J-Y.M. “Les par­cours donnent une idée concrète de la réa­li­té de l’époque. Comme l’hor­reur ba­na­li­sée dans le ré­cit des sol­dats. Mau­rice Pas­quier, un Or­nais, a écrit une lettre à sa mère tous les trois jours pen­dant la qua­si-to­ta­li­té du conflit. Il y donne des dé­tails sur les com­bats, sur ce­lui qui est tom­bé à cô­té de lui. Tout en lui de­man­dant un pot de rillettes, du beurre et des chaus­settes…”

“Il ra­conte les com­bats et ré­clame du beurre”

Comment être sûr de l’au­then­ti­ci­té des ré­cits col­lec­tés ?

J-Y.M. “Ils sont tous ri­gou­reu­se­ment exacts sur le plan his­to­rique, rien n’est in­ven­té. Nous es­sayons de ra­con­ter les his­toires au plus près, telles que les per­son­nages les ont vé­cues. Celles qui po­saient quelques doutes ont été écar­tées.” M.P. “Il a fal­lu his­to­ri­ci­ser ces ré­cits, pour leur ap­por­ter une vé­ra­ci­té scien­ti­fique. Nous avons donc confron­té la trans­mis­sion de la mé­moire de la Grande Guerre à la réa­li­té des sources et des ar­chives. Nous avons tous des bribes de cette mé­moire col­lec­tive. Par exemple, j’étais en­core ré­cem­ment per­sua­dé que mon grand-père avait fait Ver­dun. Il a fait la Pre­mière Guerre, certes, mais a été dé­mo­bi­li­sé avant Ver­dun !”

S.P. “Dans ma fa­mille, on ra­con­tait que mon ar­rière-grand-père était mort ga­zé. Or, il a quit­té les champs de ba­taille avant que les gaz n’y soient uti­li­sés…”

Les Nor­mands évo­qués ne sont pas tous ori­gi­naires de la ré­gion. J-Y.M. “Non, ce­la in­clut ceux qui sont ar­ri­vés en Nor­man­die à l’oc­ca­sion de la Grande Guerre : des Belges, Chi­nois, Russes…”

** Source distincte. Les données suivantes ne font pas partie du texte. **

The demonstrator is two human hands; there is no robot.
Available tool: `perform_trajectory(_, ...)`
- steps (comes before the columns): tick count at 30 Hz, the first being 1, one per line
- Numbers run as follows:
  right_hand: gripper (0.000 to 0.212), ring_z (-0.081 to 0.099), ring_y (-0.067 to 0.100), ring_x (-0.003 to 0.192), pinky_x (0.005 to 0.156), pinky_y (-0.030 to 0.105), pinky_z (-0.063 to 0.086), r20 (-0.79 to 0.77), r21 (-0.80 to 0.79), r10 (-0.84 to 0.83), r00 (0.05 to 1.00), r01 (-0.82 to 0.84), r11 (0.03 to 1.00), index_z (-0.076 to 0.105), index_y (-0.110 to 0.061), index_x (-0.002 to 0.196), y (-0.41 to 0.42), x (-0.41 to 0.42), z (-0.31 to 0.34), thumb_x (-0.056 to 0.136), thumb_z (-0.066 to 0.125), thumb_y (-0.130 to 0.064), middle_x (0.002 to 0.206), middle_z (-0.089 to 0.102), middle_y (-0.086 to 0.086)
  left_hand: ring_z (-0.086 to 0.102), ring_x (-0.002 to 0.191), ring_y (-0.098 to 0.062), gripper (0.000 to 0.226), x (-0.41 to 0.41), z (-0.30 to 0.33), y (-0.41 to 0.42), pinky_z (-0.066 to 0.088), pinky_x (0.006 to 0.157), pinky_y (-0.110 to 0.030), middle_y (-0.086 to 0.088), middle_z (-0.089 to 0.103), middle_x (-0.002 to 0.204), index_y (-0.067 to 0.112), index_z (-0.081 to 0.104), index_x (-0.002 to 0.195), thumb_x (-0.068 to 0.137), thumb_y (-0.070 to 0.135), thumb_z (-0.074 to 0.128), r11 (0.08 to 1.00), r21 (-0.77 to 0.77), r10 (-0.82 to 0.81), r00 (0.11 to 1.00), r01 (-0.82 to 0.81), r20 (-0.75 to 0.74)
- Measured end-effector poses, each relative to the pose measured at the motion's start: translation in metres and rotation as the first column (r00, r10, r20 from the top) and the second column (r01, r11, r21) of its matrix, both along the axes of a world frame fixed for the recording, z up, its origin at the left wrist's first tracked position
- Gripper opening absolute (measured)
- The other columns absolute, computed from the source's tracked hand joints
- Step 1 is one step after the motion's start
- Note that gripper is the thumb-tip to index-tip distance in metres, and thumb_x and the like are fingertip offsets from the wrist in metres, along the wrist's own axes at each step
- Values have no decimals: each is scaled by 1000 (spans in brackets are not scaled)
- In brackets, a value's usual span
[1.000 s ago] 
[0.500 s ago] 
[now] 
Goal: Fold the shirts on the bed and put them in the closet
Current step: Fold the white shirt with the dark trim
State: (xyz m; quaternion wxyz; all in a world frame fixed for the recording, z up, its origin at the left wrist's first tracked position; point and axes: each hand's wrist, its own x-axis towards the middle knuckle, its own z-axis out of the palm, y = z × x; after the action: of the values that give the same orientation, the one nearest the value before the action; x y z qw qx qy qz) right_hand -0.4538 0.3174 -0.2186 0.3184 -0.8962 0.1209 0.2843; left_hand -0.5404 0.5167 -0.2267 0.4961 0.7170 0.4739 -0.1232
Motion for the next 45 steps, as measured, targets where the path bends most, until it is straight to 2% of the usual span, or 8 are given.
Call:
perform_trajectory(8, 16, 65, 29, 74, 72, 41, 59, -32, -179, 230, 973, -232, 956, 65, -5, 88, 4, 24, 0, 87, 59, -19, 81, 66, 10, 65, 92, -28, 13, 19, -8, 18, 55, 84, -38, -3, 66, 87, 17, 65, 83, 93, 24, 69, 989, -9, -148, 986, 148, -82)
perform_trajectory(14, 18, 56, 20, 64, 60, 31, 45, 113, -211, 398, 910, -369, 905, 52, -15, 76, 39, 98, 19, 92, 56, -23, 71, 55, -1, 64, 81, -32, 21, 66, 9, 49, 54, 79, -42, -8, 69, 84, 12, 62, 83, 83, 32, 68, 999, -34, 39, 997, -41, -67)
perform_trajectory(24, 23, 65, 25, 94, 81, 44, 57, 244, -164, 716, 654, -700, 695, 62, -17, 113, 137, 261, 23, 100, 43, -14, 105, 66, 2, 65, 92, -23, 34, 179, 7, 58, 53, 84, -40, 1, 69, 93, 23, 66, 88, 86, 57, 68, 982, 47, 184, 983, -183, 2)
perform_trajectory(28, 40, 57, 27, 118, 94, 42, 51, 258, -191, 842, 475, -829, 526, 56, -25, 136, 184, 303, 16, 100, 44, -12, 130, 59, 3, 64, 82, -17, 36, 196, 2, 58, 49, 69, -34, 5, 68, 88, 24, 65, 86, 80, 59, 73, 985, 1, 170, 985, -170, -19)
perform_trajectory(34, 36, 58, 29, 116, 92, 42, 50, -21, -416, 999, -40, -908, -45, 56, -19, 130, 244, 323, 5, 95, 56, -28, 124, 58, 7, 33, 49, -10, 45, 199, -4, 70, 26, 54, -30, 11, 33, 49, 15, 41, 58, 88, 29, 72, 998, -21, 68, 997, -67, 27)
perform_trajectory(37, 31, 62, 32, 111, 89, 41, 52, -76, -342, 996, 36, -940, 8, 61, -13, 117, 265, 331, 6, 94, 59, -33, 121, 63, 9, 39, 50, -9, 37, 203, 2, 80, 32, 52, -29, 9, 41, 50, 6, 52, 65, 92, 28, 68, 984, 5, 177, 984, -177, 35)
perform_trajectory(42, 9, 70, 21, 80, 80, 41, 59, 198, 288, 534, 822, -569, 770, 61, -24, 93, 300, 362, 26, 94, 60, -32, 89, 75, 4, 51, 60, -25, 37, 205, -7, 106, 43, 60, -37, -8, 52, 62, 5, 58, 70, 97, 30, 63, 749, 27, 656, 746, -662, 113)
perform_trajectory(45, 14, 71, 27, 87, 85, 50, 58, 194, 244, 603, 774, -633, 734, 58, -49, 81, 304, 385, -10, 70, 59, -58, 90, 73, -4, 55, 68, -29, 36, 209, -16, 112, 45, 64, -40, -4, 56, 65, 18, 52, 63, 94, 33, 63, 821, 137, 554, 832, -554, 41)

Comment avez-vous sé­lec­tion­né les il­lus­tra­tions ? M.P. “Nous ne vou­lions pas quelque chose de trop clas­sique cen­tré au­tour des sol­dats et des tran­chées. Car la ma­jo­ri­té du temps était du temps de ‘re­pos’, à l’ar­rière. Qu’y fai­sait-on ? Quel type de so­cia­bi­li­té ? Nous vou­lions le re­gard in­time d’his­toires in­di­vi­duelles qui disent beau­coup sur l’his­toire glo­bale.”

Cet ou­vrage par­ti­cipe aus­si au de­voir de mé­moire ?

M.P. “Oui, c’est une fa­çon de rendre hom­mage à ces gens qui ont vé­cu, qui ont ai­mé, qui ont souf­fert. On leur doit, pour qu’ils ne tombent pas dans l’ou­bli.” J-Y.M. “Sans même par­ler de tous ceux qui ne sont pas morts pen­dant le conflit et qui sont to­ta­le­ment ou­bliés. Ils ont souf­fert d’une image de grands-pères un peu ra­do­teurs. Ce sont quand même des per­sonnes à qui on a pris plu­sieurs an­nées. Ils ont été bles­sés, trau­ma­ti­sés. Nous évo­quons par exemple les gueules cas­sées, qu’on a ren­voyés chez eux avec un cos­tume et c’est tout. Cer­tains ont été de nou­veau mo­bi­li­sés en sep­tembre 1939.”

Pra­tique. “Les Nor­mands dans la Grande Guerre”, Ed. Orep. 25 €.

Dans “Les Nor­mands dans la Grande Guerre”, Jean-Yves Mes­lé, Marc Pot­tier et So­phie Pot­tier re­tracent le par­cours d’in­di­vi­dus cé­lèbres ou ano­nymes à l’aide de nom­breux do­cu­ments d’ar­chives.